Настало утро, потом полдень. Госпожа Элен вышла во двор и, как она часто делала, потрясла дерево, чтобы собрать спелые смоквы.
И тут град маленьких мягких комочков посыпался с ветвей дерева на мостовую касбы, где уже стояли наготове дикие кошки. Полицейские закричали, что они все видели своими глазами.
Госпоже Элен ничего не оставалось делать, как собирать вещи.
Закончив этими словами повествование, Башир подал привычный знак Омару и Айше. Но прежде чем ребятишки прошлись по толпе с феской и тамбурином, слушатели закричали:
- Постой, постой, Башир! Мы хотим знать, действительно ли эта сумасбродная американка уехала от нас.
И Башир ответил:
- Судно, на которое должна сесть госпожа Элен, придет сюда завтра и в тот же день снимется с якоря. Так что завтра я буду на Большом базаре и сообщу вам, отплыла ли госпожа Элен.
Вот теперь Омар и Айша прошлись по рядам. И вновь раздался голос из толпы:
- А что это дерево, поет, несмотря на то, что истребили столько птиц? - спросил Абдалла, слепой рыбак.
- Не тревожься, дедушка, - ласково сказал Башир. - На него слетелись другие птички, и сейчас их так же много, как прежде. Это дерево всегда будет петь.
- В таком случае я доволен, - произнес слепой рыбак и, нащупав большую феску Омара, бросил в нее монетку.
Когда подаяние было собрано, Башир ссыпал деньги в карман и прокричал:
- Спасибо, друзья мои. До завтра!
- Поклянись, что завтра все нам расскажешь, - попросили слушатели.

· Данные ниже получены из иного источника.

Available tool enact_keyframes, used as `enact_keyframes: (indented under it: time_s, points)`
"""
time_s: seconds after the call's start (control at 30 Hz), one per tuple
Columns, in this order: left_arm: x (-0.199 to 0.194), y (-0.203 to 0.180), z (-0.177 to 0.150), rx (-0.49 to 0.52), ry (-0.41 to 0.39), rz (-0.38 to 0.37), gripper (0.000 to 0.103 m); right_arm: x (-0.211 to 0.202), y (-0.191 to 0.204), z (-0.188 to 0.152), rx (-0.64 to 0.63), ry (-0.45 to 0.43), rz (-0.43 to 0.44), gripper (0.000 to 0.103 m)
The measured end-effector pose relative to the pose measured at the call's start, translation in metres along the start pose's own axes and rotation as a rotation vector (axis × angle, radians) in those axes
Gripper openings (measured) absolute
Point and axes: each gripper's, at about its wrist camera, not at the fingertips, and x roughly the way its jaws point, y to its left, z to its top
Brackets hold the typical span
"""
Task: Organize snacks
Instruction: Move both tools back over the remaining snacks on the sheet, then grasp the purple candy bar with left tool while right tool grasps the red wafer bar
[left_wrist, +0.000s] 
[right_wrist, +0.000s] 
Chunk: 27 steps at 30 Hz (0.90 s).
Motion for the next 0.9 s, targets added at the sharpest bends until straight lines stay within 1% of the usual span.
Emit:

- Клянусь, что сделаю так, как пообещал, - ответил Башир.
Мы, несчастные пленники
Однако на следующий день, несмотря на клятвенное обещание, Башир не пришел на базарную площадь, не появился он там ни через день, ни после. Все были крайне удивлены его отсутствием и много судачили по этому поводу. Одни уверяли, что ему посчастливилось собрать немалую сумму и теперь он кутит где-нибудь в пригороде, на террасе мавританской кофейни. Другие высказывали предположение, что молодая взбалмошная американка в последний момент отказалась уехать из Танжера и теперь, когда затея с птицами не привела к желаемому результату, Баширу стыдно показываться на глаза людей, перед которыми похвалялся своей сметливостью. Третьи же полагали, что американка взяла рассказчика-горбуна с собой в далекое путешествие через океан. Были и такие, которые рассказывали про Башира множество разных небылиц, одна невероятней другой.
Правда, Омар и Айша частенько показывались на Большом базаре, и всякий раз на них набрасывались с расспросами. Но они сами разыскивали Башира и толком ничего сказать не могли. По их исхудавшим растерянным лицам было видно, что они чувствуют себя брошенными. Из-за внезапного исчезновения их предводителя, в адрес которого со всех сторон летели упреки в том, что он не сдержал слова, в эти дни им доставалось больше подзатыльников, нежели монет. В конце концов они отправились просить подаяния куда-то в другое место и больше их на Большом базаре не видели.
Со временем о Башире вспоминали все реже, а потом и вовсе забыли. И возле Сейида, что читал на базарной площади монотонным голосом нараспев свои потрепанные книжки, вновь стали собираться слушатели.
Но однажды утром Сейида охватило волнение. Сквозь шум базарной толпы пробился звонкий голос тростниковой флейты, к которому вскоре присоединились ритмичные удары тамбурина и треньканье его бубенчиков. В ту же минуту возле Сейида не осталось никого, и торговцы с покупателями позабыли про свои дела и, бросив лотки, помчались навстречу флейте и тамбурину.
- Башир! - разнеслось по базарной площади.
- Башир идет!
- Башир, наконец-то!
И мальчишка с двумя горбами занял свое привычное место, а те, кто находился в это время на Большом базаре, все до единого, столпились вокруг него.